One of the important concepts that we discuss quite a bit with Ram Baliga are analogies, and the importance of making connections outside your current view of a problem. He stresses that many problems have already been solved, just at a different time, or in a different industry, or by looking at the problem outside the context of the existing situation.

So in that vain of thinking, I highlight a couple of analogies:
  • In GSM II (and in International Business), we used a framework called C.A.G.E (Cultural, Administrative, Geographic and Economic) to analyze expansion and M&A activities. I loosely used that framework to analyze a problem happening in corporate IT organizations as technologies like VMware's virtualization are creating organizational problems (although saving companies money). It's not an exact fit for the framework, since we're not really dealing with global expansion, but it seems to have some alignment for groups that speak different languages and have different priorities. Apologies to Dr.Lord and Dr.Baliga for stretching the framework a little more than is probably acceptable in their eyes.

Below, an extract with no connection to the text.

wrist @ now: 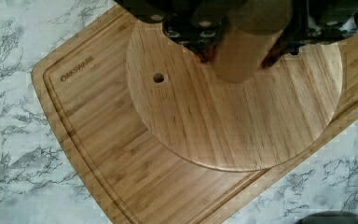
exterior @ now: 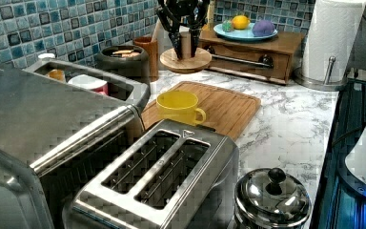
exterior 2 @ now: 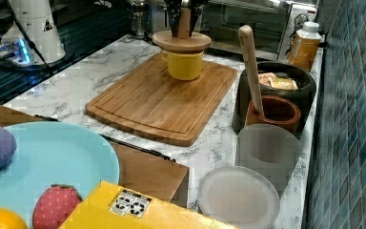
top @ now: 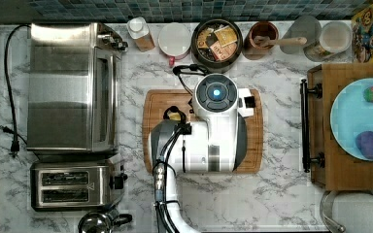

  • In Leading Change & Entrepreneurship, we often talk about ways to come up with new ideas or sources of new ways to solve problems. This recent article in Fast Company by Dan & Chip Heath highlights the concept of biomimicry to help solve some of your company's most head-scratching problems. Dr.Fogel had given us some papers to read on biomimicry, but not having much in the way of free time, I was highly appreciative of Heath's use of brevity to show examples of a powerful concept.
Analogies can be powerful tools in not only trying to explain new ideas, but also for looking outside your current frame of view for new solutions. Often times an analogy can be the best way to connect you with a customer, especially when you come from different backgrounds and you're trying to find a common language.